Hollande weiß, dass er nicht gewählt wurde, weil er besser, brillanter oder gar charismatischer wäre als sein Vorgänger. Die Mehrzahl der Franzosen wollen vielmehr einen neuen Politikstil, das Ende der neureichen Zurschaustellung von Macht und Geld. Sie stimmten weniger für Hollande als gegen Sarkozy. „Sarkozy wurde mit Begeisterung gewählt von einem Frankreich, das viel von ihm erwartet und das er bitter enttäuscht hat“, resümiert die Publizistin Caroline Fourest. „François Hollande wurde von einer Linken gewählt, die nicht viel erwartet, und einer Rechten, die er schon im Vorhinein in Angst versetzt hat. Im Grunde kann er uns nur überraschen.“
Der mangelnde Enthusiasmus für Hollande spiegelt sich im fehlenden Engagement der Intellektuellen wieder. Sie waren die großen Abwesenden des Wahlkampfs. Eine Petition von Künstlern, Schriftstellern und Akademikern für Hollande versammelte zwar 362 Unterschriften, aber bis auf wenige Ausnahmen war keine Name darunter, der über Frankreich hinaus bekannt wäre. Die Großkämpfer des Geistes fehlten, auch nach der Wahl. Bernard-Henri Levy, der vor fünf Jahren an der Seite Ségolène Royals in den Wahlkampf gezogen war, zeigte sich nur einmal kurz an der Bastille. Geschwiegen haben auch die ehemaligen Linksintellektuellen, die mit Begeisterung zu Sarkozy übergelaufen waren, um sich wie André Glucksmann bald enttäuscht von ihm abzuwenden.

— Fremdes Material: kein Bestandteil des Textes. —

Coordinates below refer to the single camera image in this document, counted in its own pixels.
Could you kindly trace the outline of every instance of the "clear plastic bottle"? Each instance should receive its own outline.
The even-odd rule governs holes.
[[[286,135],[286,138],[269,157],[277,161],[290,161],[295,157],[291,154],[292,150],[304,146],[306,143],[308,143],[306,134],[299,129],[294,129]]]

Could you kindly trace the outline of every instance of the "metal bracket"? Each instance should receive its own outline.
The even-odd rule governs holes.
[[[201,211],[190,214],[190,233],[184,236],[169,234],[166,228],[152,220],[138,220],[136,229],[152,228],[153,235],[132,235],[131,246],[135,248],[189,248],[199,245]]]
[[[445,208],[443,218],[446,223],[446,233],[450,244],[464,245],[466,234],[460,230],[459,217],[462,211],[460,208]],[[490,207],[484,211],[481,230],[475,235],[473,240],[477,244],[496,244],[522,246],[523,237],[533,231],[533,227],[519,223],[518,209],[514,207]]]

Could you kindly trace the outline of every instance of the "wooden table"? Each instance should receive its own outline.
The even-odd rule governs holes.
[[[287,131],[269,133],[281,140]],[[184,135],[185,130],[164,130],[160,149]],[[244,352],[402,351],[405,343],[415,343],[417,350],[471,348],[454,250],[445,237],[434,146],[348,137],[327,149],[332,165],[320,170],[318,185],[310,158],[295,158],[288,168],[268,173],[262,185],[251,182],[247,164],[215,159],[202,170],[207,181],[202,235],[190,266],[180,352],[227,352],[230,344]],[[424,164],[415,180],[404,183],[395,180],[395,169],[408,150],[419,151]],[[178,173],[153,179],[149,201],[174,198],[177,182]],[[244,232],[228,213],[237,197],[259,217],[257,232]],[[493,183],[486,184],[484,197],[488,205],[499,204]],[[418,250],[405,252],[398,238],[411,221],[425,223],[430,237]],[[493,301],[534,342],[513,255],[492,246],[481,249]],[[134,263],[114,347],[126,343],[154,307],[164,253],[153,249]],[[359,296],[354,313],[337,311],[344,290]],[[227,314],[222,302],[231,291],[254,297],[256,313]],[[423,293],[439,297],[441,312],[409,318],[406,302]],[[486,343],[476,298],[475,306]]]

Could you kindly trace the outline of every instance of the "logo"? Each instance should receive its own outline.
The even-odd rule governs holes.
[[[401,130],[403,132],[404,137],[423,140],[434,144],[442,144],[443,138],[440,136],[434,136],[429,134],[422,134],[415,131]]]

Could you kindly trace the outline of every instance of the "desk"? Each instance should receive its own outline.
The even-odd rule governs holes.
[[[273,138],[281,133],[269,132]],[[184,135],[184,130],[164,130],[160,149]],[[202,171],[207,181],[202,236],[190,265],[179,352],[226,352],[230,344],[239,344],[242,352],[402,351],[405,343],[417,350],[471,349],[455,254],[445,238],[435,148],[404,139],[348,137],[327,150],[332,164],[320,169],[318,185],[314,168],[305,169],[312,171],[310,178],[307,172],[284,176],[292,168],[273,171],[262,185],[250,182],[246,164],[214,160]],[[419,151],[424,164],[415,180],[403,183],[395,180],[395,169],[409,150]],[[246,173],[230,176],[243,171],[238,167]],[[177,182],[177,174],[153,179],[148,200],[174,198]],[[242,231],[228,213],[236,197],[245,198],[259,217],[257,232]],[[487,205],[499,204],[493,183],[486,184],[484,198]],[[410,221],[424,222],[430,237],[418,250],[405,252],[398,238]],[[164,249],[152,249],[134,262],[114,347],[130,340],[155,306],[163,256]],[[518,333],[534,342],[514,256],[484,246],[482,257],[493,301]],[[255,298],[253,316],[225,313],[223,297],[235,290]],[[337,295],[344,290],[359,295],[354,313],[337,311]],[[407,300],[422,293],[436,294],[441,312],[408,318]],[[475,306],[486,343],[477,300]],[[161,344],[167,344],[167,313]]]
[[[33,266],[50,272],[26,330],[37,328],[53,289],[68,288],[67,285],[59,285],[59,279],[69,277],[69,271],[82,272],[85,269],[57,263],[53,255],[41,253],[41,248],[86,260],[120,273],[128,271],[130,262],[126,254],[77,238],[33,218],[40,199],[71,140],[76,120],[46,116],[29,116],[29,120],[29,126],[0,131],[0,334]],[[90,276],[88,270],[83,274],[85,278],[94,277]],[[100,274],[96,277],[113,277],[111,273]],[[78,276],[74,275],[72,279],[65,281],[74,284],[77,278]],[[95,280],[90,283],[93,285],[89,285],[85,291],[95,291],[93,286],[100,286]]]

Der Publizist Pascal Bruckner analysiert lediglich den Hass, den Sarkozy in bestimmten Milieus hervorgerufen hat. Der ausgeschiedene Präsident habe als Sündenbock fungiert, der die Wut eines ganzen Volkes kanalisiert habe: „Wie viele werden sich als Waise fühlen, jetzt, da ihre Schreckensgestalt fehlt? Dieser Präsident, dem man vorwarf, zu spalten und zu teilen, war gleichzeitig ein wunderbarer Faktor des Zusammenhalts.“
Auch kulturpolitisch werden von Hollande keine Wunder erwartet. In Krisenzeiten wie diesen geht niemand davon aus, dass die Sozialisten wieder an die Ära Jacques Langs anschließen. Es geht eher um Fragen des Stils. Und des Respekts. Sarkozy mit seinen abfälligen Bemerkungen über die Pflichtlektüre langweiliger Werke wie „Die Prinzessin von Clèves“ hatte sich erst durch seine Ehe mit Carla Bruni eine notdürftige kulturelle Aura verschafft und behauptete plötzlich, Autoren wie Céline und Stendhal zu lesen. Sein letzter kulturpolitischer Termin war die Einweihung des erweiterten Palais de Tokyo, ein Zentrum für zeitgenössische Kunst in Paris. Dort ließ er sich in einem monumentalen begehbaren Werk ablichten. Es trägt den Titel „Death of a King“. Der König ist tot. Es lebe der König.